According to the Atlantic Salmon Federation (ASF), farmed salmon escapees have recently been found in the Magaguadavic River in southwest New Brunswick and the Dennys River in Maine. “Another unreported sea cage breach has occurred in the Bay of Fundy,” says Jonathan Carr, ASF’s director of research and environment.

There have been 10 farmed escapees caught at the fish ladder on the Magaguadavic River, weighing on average 5.4 kilograms and three escaped fish each weighing around six kilograms caught in the weir on the Dennys River. “Fish of that size category are currently being grown in Passamaquoddy Bay, indicating that this is where the breach has occurred,” Carr says.

“Recently, farmed salmon in the same size range are showing up in these rivers, which suggests that the fish are all part of the same escape event. None of the sizes match up with the last three breaches of containment that were reported by the industry late last fall,” he adds.

The Government of New Brunswick requires aquaculture licensees to notify the Registrar of Aquaculture within 24 hours when they know that 100 salmon or more have escaped from their open water pen, and to have a containment management plan in place within 48 hours. Whereas escaped salmon can be captured and removed on the Magaguadavic and Dennys rivers, that’s impossible in many other rivers in the Bay of Fundy and Gulf of Maine.

Carr adds, “Government needs to take a leadership role in monitoring, reporting and enforcement to ensure transparency and accountability regarding escapes. As it stands now, the onus is on ASF to monitor escapees on the Magaguadavic River and to report to government and the public on escapes. In view of the dangers farmed escapees present to wild populations, government needs to be much more proactive in enforcing the regulations that do exist.”

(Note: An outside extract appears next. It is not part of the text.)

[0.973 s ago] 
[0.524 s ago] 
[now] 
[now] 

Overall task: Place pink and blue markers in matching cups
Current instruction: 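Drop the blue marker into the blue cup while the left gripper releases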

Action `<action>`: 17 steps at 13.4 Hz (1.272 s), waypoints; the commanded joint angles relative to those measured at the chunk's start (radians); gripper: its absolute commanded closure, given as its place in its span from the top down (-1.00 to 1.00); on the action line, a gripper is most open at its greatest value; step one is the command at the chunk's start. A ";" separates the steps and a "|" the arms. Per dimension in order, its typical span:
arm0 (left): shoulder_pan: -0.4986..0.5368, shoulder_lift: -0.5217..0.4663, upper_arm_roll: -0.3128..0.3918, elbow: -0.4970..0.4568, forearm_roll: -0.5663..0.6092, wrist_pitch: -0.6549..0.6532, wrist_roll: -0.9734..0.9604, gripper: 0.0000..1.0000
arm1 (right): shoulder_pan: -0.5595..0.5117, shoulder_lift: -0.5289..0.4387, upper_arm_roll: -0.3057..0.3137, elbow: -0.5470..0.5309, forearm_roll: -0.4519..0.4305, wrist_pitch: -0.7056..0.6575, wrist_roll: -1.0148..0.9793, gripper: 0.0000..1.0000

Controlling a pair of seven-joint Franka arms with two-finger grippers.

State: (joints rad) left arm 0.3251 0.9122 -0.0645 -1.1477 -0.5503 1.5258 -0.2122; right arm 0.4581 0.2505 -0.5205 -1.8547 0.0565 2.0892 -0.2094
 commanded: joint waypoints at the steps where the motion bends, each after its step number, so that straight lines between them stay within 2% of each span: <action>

When escapees interbreed with the few endangered wild salmon that remain in the Bay of Fundy, the fitness and survival of these wild Atlantic salmon populations can be harmed. On September 8, the Committee on the Status of Endangered Wildlife in Canada (COSEWIC) confirmed the endangered status of the wild populations of the inner and outer Bay of Fundy. The COSEWIC report noted that:

  • Growth of the Canadian aquaculture industry has coincided with severe decline in wild populations in the nearby rivers in the Bay of Fundy.

  • In North America, farm-origin salmon have been reported in 87 per cent of the rivers investigated within 300 km of aquaculture sites.

  • Even small percentages of escaped farmed salmon have the potential to negatively affect resident populations, either through demographic or genetic changes.

Says Carr: “The continuation of escapes into the wild underscores the need for closed containment systems."